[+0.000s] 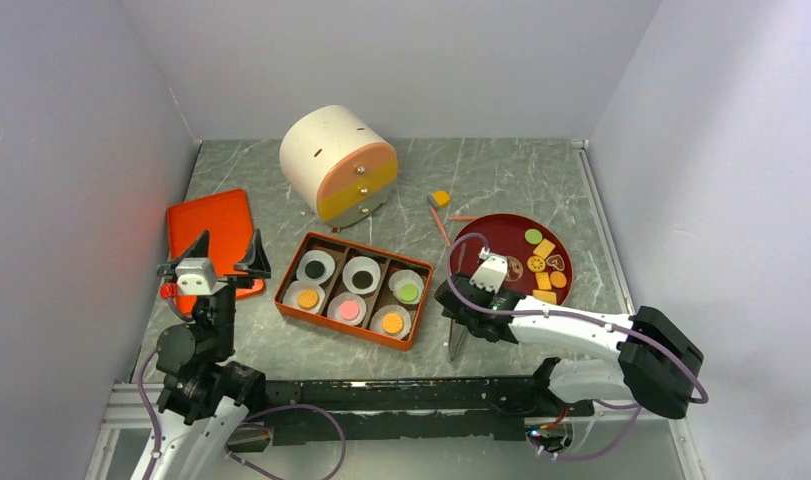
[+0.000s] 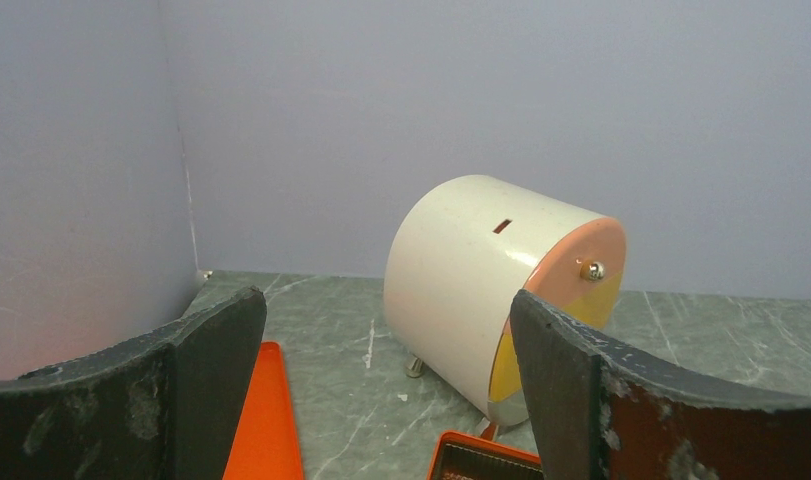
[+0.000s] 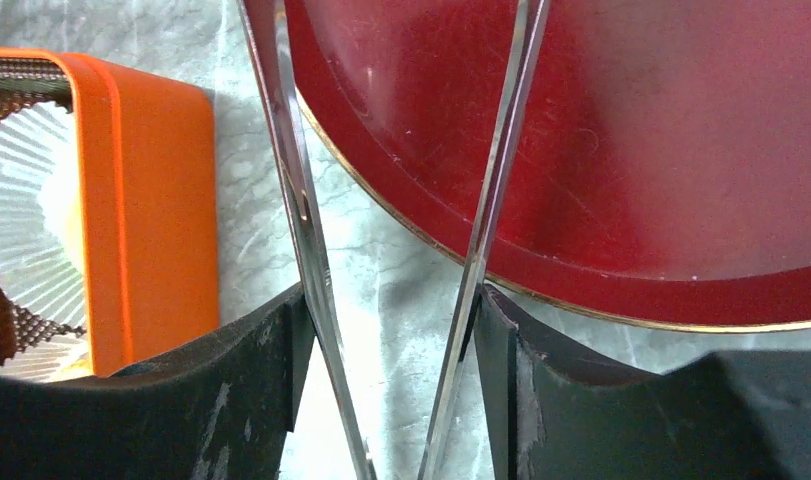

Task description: Pack the cookies

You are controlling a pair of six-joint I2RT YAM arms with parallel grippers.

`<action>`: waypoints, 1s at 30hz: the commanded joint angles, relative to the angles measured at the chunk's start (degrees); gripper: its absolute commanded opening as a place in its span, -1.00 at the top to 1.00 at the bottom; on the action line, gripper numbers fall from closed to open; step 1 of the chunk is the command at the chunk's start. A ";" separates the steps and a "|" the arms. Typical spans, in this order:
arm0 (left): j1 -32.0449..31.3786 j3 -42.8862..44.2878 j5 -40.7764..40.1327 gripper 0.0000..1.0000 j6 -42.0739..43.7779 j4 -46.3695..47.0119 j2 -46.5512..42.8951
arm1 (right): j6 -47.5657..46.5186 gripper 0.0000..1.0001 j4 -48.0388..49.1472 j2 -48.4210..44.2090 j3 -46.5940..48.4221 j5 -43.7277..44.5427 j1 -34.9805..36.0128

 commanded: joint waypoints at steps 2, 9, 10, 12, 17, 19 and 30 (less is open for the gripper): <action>-0.23 2.19 -0.16 -0.94 -0.55 0.47 -0.82 | 0.72 -0.30 4.91 -0.10 -0.20 -0.41 -0.13; -0.23 2.20 -0.24 -0.94 -0.64 0.47 -0.44 | 1.57 -0.52 3.03 -3.29 -0.27 1.12 -0.16; -0.22 2.24 -0.33 -0.94 -0.64 0.40 -0.18 | 1.59 -0.56 2.79 -4.08 -0.38 1.30 -0.16; -0.23 2.33 -0.59 -0.94 -0.66 0.22 0.04 | 1.42 -0.61 2.60 -5.54 -0.44 1.66 -0.15; -0.23 2.44 -0.86 -0.94 -0.81 0.00 1.39 | 0.99 -0.66 2.40 -7.15 -0.69 1.57 -0.16; -0.19 2.51 -0.87 -0.94 -0.81 -0.03 1.77 | 0.79 -0.70 2.01 -7.61 -0.50 1.44 -0.13; -0.23 2.81 -1.31 -0.94 -0.89 -0.37 4.47 | -2.51 -0.75 -1.27 -13.64 -0.14 5.58 -0.24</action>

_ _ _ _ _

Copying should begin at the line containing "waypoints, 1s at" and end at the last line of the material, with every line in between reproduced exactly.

`<action>`: waypoints, 1s at 30hz: the commanded joint angles, relative to the angles measured at the chunk's start (degrees); gripper: its absolute commanded opening as a place in its span, -1.00 at the top to 1.00 at the bottom; on the action line, gripper numbers fall from closed to open; step 1 of the chunk is the command at the chunk's start. A ";" separates the steps and a "|" the arms. Typical spans, in this order:
arm0 (left): j1 -32.0449..31.3786 j3 -42.8862..44.2878 j5 -40.7764..40.1327 gripper 0.0000..1.0000 j6 -42.0739..43.7779 j4 -46.3695..47.0119 j2 -46.5512..42.8951
arm1 (right): j6 -47.5657..46.5186 gripper 0.0000..1.0001 j4 -48.0388..49.1472 j2 -48.4210..44.2090 j3 -46.5940..48.4221 j5 -43.7277..44.5427 j1 -34.9805..36.0128

 commanded: joint waypoints at steps 2, 9, 10, 12, 17, 19 and 30 (less is open for the gripper): <action>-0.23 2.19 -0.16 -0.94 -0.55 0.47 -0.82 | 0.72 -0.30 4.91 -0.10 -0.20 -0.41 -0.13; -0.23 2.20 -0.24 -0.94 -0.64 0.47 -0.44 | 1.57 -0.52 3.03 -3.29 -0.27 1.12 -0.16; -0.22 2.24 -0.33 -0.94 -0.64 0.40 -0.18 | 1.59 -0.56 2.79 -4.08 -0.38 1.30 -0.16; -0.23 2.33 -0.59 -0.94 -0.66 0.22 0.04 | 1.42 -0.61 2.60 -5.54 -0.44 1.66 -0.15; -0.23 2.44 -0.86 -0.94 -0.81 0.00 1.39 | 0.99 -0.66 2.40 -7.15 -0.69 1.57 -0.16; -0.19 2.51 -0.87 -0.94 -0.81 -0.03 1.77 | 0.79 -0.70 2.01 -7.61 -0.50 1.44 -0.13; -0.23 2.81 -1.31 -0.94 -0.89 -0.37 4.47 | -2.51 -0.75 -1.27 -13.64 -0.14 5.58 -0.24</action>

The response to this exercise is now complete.